Each line in the entries that has the word "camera" has to be copied.
----------------------------------------
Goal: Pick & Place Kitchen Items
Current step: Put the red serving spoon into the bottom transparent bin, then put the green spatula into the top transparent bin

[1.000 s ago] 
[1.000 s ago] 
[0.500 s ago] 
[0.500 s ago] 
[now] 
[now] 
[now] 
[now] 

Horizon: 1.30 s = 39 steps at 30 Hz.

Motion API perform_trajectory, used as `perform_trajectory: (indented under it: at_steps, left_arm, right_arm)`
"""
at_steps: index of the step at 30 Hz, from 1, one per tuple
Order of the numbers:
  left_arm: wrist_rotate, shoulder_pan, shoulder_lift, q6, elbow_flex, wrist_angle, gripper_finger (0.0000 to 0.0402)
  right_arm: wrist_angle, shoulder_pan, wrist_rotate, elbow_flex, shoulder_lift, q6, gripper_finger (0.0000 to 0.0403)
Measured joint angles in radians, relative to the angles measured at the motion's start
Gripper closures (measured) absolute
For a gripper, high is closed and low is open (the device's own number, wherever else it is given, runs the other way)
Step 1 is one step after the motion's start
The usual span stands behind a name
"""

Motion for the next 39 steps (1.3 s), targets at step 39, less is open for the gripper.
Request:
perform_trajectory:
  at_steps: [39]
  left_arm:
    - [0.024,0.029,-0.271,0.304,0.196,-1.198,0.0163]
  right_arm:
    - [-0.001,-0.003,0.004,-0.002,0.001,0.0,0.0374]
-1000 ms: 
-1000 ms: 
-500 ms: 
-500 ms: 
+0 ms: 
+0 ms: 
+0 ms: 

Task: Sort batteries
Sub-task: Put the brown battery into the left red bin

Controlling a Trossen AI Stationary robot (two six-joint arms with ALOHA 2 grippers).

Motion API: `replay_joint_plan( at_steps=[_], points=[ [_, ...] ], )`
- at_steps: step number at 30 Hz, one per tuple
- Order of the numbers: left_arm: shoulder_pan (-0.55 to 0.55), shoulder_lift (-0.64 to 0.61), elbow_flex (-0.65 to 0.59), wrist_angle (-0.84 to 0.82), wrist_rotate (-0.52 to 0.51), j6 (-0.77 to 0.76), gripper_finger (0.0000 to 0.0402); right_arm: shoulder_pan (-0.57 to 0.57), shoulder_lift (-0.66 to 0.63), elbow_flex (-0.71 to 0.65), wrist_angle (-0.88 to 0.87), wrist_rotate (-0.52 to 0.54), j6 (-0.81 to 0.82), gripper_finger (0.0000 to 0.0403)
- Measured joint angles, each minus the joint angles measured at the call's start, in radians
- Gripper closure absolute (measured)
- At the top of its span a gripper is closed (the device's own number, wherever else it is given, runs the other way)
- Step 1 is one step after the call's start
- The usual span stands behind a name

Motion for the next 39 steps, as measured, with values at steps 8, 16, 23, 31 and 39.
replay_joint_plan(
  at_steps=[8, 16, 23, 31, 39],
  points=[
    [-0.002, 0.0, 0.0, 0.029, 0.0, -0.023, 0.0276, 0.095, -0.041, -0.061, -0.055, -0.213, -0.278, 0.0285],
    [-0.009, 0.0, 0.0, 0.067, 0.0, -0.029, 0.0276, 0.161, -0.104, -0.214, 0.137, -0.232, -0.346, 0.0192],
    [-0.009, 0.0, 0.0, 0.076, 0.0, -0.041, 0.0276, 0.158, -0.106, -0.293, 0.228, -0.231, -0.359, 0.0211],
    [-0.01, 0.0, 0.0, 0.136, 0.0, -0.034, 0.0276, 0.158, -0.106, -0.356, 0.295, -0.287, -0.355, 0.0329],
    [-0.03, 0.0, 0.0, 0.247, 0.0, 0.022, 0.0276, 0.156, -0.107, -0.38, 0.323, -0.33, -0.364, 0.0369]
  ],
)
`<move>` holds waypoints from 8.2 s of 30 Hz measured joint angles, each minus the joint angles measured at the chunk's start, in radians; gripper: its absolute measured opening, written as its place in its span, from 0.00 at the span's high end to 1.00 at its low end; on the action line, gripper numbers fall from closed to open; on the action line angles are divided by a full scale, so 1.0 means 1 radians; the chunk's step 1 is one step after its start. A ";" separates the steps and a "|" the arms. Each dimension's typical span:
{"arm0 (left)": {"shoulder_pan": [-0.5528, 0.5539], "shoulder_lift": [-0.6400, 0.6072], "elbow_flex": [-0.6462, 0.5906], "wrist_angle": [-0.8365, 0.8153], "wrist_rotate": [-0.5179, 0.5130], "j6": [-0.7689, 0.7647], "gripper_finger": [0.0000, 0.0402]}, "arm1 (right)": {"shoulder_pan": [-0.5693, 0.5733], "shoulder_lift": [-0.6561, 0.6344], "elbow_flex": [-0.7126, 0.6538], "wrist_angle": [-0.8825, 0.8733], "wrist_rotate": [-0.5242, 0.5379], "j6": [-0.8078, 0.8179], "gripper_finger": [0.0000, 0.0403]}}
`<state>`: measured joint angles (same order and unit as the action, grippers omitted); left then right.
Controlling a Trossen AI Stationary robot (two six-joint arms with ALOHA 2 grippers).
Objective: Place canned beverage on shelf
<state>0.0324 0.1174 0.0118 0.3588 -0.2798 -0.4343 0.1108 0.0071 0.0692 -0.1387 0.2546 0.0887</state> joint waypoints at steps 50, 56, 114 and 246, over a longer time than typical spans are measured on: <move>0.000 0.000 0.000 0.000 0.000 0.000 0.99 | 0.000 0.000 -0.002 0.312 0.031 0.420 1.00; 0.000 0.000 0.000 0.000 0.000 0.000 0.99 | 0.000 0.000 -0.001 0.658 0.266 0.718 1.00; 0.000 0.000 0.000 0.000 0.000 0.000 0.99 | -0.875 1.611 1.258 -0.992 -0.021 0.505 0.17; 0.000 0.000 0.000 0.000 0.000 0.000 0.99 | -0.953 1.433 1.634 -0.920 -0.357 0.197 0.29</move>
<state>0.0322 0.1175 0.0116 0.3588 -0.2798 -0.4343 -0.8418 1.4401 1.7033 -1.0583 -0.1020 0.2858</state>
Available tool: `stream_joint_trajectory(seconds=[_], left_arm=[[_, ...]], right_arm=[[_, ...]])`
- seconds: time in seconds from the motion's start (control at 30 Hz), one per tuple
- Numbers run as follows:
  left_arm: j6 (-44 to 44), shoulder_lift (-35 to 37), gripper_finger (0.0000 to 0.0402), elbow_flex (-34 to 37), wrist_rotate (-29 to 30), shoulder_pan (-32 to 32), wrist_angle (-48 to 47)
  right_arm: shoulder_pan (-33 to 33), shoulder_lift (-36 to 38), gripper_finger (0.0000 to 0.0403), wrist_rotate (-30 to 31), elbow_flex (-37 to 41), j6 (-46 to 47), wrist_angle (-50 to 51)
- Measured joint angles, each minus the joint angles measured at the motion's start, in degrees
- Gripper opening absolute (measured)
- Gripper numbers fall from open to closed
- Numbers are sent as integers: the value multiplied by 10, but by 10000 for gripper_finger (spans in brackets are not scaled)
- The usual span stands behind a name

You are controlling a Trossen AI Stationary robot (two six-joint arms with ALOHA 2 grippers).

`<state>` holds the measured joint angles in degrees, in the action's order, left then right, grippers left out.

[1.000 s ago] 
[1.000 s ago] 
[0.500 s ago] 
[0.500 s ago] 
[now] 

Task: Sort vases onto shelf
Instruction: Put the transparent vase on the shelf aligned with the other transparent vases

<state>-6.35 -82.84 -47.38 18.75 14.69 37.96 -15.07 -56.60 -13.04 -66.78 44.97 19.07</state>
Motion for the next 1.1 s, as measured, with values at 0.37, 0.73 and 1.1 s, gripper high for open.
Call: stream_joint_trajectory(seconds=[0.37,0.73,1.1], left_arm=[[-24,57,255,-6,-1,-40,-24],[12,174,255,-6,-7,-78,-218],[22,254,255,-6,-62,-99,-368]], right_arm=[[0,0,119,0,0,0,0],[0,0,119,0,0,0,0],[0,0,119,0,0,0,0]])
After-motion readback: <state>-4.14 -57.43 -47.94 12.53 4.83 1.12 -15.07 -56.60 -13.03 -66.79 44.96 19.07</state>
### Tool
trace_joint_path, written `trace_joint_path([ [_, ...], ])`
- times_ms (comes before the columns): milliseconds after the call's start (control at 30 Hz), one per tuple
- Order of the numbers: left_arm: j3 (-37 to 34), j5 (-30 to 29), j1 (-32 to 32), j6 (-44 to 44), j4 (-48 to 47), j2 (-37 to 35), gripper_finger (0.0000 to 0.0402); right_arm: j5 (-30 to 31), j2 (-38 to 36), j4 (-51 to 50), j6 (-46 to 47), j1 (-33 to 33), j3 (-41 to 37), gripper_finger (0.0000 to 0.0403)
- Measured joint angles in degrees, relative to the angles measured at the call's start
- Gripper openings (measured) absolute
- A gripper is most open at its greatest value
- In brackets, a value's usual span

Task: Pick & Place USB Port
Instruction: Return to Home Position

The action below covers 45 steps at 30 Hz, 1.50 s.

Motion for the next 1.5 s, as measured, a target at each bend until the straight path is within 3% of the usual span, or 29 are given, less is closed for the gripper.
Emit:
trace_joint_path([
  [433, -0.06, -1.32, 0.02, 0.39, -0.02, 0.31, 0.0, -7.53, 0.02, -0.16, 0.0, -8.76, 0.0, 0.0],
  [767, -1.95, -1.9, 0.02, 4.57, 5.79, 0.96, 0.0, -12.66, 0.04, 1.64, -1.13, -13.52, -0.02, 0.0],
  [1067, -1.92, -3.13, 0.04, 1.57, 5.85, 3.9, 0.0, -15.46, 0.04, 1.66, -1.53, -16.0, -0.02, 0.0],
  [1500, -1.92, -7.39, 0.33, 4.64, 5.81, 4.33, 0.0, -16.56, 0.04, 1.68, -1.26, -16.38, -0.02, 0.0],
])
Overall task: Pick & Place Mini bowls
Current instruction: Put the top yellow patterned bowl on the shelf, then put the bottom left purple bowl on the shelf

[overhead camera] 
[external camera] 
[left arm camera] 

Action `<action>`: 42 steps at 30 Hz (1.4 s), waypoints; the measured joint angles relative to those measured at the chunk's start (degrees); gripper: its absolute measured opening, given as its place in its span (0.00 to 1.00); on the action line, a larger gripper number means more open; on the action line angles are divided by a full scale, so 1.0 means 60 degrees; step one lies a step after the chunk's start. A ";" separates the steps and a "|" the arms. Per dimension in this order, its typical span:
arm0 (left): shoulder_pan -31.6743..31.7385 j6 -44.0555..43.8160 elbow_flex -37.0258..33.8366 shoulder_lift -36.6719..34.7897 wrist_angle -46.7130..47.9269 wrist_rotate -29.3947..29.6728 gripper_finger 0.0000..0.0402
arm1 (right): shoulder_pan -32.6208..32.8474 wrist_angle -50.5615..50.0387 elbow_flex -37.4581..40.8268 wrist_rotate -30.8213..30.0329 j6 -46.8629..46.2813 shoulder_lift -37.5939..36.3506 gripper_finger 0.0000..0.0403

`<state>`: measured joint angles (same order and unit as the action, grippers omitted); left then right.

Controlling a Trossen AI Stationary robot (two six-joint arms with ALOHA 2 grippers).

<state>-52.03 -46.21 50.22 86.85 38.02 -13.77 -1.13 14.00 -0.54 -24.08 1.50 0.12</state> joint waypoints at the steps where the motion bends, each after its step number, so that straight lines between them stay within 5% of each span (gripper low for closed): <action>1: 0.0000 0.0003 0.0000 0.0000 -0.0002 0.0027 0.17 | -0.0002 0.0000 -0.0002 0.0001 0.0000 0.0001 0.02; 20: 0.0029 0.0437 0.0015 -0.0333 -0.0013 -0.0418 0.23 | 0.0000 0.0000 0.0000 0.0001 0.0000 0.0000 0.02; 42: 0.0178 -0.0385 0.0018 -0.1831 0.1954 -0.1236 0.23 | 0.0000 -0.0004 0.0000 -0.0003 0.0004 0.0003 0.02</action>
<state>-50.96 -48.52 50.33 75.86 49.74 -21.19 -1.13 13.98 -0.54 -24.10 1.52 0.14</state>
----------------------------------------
Result for this exercise
[overhead camera] 
[external camera] 
[left arm camera] 

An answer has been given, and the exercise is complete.